Over the last few months I have taken play very seriously.
We’ve played in the house, outdoors, in parks, at the airport, inflight, in the school, while waiting in the grocery line, in the hospital, at restaurants, pretty much everywhere we have been we have played! The last flight we took during take off and landing we had a very loud game of ‘Rock, paper, scissors’ that reverberated through the airplane, As I looked around I saw some smiles and some frowns, but both my children didn’t even notice the take off or landing, instead they enjoyed the whole flight experience and that, was important for me.
As a marketer and someone who has spent many years in the learning space for grown – ups, we’ve been trying to help grown ups learn through play in their work settings. Gamification is a thing – it talks about how people are motivated to learn and apply that learning when there is an element of play – say scoring, competition, risks (that don’t necessarily eliminate you), levels / achievements etc. These play / gaming aspects are being introduced to adults to help them learn better. And yet, here we are telling our children to play less.
While learning numbers, writing skills, and other school skills is important, what is more important to a 3 year old is to understand and learn
- How their world works
- How to manage their emotions
- The how of taking a risk and understanding consequence
- How they can solve problems
- How they can take decisions
When children play they can do all of the above without thinking about failure. If they fail they don’t know it, they just get back up and keep playing.
This mindset to overcome failure and keep going on is what makes play so important. As parents we often tend to correct our children as they play, we tend to show them the right way to play with something. The reality is, children are quite capable of playing by themselves and they should. While we model play in some cases to show them novelty, its best to let them explore on their own, only offering very little guidance if any.
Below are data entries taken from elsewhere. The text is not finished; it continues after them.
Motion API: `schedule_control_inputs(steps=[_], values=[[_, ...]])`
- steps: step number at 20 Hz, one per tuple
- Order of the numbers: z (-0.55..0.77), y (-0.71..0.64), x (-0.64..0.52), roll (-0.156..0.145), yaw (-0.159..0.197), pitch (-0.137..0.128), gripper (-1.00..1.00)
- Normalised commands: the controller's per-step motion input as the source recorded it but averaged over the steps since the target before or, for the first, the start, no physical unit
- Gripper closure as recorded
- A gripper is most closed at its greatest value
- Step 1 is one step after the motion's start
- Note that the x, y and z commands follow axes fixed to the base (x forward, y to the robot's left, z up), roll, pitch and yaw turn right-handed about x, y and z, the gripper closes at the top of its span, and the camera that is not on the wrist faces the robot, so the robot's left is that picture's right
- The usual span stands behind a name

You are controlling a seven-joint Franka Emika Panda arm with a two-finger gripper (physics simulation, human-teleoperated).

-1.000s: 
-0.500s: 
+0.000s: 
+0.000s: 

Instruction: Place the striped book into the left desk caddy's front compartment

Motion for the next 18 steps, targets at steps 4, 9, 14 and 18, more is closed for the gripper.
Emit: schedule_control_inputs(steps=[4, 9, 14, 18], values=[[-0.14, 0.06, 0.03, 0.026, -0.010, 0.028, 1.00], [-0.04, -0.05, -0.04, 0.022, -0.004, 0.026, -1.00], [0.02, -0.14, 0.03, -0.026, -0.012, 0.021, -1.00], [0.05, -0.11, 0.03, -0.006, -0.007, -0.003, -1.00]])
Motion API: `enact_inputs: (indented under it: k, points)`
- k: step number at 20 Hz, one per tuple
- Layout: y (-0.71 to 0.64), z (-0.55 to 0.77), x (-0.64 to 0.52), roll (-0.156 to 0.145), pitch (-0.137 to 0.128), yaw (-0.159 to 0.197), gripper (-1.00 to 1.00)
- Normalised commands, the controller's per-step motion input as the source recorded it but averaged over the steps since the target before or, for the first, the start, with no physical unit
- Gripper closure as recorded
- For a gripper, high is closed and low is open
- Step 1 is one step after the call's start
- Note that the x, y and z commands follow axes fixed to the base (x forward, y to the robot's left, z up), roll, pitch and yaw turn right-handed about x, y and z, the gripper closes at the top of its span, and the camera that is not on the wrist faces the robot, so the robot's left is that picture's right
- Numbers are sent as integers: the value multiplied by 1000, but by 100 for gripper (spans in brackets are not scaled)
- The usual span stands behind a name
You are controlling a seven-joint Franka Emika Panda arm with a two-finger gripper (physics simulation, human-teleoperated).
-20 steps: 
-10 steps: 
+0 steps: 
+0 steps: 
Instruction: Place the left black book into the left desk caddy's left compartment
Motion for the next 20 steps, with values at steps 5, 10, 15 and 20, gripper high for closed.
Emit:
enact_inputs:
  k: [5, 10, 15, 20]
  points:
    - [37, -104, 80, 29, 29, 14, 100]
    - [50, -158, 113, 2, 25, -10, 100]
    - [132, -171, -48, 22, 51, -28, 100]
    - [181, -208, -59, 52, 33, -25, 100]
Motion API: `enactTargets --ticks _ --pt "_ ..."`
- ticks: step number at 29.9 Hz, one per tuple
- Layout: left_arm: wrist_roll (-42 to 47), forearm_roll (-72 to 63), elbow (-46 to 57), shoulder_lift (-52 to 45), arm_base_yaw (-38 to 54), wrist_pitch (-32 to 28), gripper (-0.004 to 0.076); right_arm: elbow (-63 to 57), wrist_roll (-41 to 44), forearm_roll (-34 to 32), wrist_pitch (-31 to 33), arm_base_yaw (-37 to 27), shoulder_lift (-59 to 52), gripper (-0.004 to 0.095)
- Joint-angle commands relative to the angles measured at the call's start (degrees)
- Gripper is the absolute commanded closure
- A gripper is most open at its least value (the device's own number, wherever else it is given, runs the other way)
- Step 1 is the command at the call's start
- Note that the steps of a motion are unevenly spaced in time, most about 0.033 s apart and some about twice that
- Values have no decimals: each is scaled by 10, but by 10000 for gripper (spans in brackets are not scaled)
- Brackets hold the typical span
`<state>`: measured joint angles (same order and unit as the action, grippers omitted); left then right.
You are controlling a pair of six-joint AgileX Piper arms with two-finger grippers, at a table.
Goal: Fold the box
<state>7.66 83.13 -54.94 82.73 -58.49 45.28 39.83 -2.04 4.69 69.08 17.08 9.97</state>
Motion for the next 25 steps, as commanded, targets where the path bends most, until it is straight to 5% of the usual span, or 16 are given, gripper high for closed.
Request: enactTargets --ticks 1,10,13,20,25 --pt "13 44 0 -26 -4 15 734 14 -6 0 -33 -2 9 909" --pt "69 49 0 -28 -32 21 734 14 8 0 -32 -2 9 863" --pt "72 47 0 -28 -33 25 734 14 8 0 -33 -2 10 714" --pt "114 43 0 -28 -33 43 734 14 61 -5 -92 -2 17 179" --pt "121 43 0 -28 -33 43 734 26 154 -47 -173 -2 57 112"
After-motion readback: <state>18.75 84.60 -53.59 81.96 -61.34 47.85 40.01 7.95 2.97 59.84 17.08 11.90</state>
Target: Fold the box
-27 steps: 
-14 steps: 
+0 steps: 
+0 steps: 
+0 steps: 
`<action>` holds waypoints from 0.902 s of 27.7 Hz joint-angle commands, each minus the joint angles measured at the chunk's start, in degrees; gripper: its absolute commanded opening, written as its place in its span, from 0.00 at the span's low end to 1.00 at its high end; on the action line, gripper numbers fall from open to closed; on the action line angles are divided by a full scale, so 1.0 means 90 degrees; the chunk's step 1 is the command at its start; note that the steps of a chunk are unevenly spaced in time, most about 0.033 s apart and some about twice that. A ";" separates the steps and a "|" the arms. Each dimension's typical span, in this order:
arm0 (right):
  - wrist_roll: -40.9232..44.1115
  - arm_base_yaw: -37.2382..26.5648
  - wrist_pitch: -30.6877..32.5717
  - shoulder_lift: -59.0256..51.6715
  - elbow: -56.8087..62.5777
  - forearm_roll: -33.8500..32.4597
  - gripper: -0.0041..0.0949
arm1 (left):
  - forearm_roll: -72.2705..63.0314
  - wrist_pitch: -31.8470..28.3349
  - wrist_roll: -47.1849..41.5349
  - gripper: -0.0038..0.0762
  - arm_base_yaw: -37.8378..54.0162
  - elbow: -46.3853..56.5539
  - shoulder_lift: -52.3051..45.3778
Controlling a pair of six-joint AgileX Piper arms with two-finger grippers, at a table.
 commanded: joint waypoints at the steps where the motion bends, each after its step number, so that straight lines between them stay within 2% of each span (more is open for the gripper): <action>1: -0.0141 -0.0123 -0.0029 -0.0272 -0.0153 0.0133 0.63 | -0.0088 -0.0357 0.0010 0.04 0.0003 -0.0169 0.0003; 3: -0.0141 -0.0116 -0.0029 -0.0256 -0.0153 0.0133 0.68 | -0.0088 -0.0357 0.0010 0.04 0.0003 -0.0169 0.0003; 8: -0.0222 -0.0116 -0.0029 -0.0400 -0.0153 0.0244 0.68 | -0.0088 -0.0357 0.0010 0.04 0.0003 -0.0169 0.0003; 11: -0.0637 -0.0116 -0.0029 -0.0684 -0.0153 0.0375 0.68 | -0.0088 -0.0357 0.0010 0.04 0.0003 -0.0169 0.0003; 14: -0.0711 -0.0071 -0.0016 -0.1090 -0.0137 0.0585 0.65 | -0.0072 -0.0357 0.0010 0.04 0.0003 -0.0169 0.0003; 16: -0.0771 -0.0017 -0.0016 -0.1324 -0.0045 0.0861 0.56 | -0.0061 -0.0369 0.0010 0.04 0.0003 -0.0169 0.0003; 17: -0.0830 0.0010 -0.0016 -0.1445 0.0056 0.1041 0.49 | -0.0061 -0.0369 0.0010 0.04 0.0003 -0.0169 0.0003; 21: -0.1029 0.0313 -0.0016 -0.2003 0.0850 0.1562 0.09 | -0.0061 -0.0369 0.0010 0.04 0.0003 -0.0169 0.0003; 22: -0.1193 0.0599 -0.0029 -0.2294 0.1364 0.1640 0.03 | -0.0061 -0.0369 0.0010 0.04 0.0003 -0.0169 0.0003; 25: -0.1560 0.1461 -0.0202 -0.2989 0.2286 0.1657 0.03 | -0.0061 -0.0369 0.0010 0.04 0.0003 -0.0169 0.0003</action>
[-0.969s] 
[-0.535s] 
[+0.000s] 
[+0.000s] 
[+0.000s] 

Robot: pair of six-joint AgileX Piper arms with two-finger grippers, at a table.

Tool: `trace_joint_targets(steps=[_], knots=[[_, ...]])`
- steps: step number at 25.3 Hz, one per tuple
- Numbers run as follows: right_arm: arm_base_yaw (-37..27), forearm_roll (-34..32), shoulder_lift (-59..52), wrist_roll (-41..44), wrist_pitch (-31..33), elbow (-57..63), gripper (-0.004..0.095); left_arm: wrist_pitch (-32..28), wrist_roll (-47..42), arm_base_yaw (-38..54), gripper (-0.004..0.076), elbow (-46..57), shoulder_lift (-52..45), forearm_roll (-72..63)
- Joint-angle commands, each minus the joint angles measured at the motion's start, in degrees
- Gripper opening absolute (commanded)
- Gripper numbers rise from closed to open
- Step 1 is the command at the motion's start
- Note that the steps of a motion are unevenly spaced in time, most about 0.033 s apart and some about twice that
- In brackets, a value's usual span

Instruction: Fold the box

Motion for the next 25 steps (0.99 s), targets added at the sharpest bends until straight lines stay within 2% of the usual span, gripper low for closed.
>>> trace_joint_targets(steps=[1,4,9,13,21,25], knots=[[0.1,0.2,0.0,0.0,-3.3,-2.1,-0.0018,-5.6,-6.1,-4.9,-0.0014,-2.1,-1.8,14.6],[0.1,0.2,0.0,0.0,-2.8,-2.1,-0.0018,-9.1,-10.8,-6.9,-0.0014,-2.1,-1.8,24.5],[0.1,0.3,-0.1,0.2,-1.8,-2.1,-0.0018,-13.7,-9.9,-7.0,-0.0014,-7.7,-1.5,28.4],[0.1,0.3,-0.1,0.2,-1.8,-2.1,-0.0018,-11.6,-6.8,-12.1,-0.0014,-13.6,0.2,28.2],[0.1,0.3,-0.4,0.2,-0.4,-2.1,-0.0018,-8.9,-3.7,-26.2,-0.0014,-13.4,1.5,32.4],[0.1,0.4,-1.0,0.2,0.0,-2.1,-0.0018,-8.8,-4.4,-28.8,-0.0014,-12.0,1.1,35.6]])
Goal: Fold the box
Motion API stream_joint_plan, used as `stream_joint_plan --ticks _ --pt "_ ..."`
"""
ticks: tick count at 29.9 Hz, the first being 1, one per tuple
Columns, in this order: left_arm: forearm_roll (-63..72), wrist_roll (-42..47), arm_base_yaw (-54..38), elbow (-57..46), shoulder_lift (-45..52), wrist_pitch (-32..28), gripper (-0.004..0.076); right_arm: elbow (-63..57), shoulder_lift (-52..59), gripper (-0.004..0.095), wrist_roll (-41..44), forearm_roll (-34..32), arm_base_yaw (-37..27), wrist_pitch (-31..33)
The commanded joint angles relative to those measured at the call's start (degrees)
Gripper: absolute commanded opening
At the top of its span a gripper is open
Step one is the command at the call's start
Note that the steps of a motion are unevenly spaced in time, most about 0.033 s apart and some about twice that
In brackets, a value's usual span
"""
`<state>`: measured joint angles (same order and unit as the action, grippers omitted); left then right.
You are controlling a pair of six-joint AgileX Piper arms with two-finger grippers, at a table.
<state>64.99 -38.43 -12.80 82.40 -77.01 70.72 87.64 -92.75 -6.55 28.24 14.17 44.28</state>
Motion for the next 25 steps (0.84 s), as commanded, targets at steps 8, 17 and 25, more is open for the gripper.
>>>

What changes with your child as they play more, here are a few things I’ve observed with my 5 and 2 year olds. We have created play nooks around the house and invested in a few open ended toys to get started –
Confidence – Our V’s perception of himself has changed significantly since he has started playing more. He approaches a task with a lot more confidence then he would before, he thinks about what he needs, how he can get it and what he wants to achieve. If it doesn’t work he just approaches it differently, he doesn’t let it get him. If he still doesn’t get it, he actually talks to himself about the mistakes he’s made. Mr S has been exposed to this earlier than his brother so he has the power to choose according to his developmental stage and he does it. There are days he will outright reject any games / toy I provide because he is simply not interested in that, then he will choose for himself what he’d like to do.
Attention / Focus – Even as a 10 month old I have seen S stay engaged with a toy for more than 20 minutes. Now between the 2 of them they can stay on a game for over an hour. V was not aways like this, his attention has improved over the past months as he’s more engaged with toys, books or outdoors rather than when I used to make him sit and do his school work.
When they play, children are happy and as with us their minds open to better learning when they are happy.
Taking decisions – When do you feel strong or empowered? Is it when someone else is running your life or when you enjoy the power of decisions? Children are little people, as much as you and me, they do not enjoy being told what to do all day long.
Get ready for school. Do your homework. Eat this food. You have to wear these clothes!
As parents we don’t have much of a choice in this, that’s how our world runs but once my 5 year old starts playing, he runs his world, sometimes that means giving me some orders. He will finish his lunch of rice, dal and veggies and then come and make pretend pizza J that’s his decision in his pretend world, my little one can make a good looking cake with his stackers and that would be his dessert for the day.
Managing their emotions – If the little one is in a good state of mind, all his play animals will get yummy food and they will be happy little things that he will cuddle and love. When he is ‘not-so-happy’ the animals will invariably be fighting with each other, once he has been at it for a few minutes I ask him why are they fighting, can they share? Would they like some water? Just to show him ways to calm down. This sometimes works and he also takes a break to cool down. This has been my biggest revelation so far.
Creativity – This is my pot of gold with play. I have often felt our system and education does not provide to raise creative children, we mould, we structure, we evaluate what we don’t do is free up. Free up mind space to let them think and create. Play does just that.
When they are playing my kids use anything to make ramps, they create little worlds, they cook, they clean, they design, they draw basically they do what needs to be done for their play with what they have and this creativity that they are applying in play is not offered to them in the real world.
I think it’s time we let our children play.
They are learning a lot more than in the classrooms for their early years development through play than structured learning.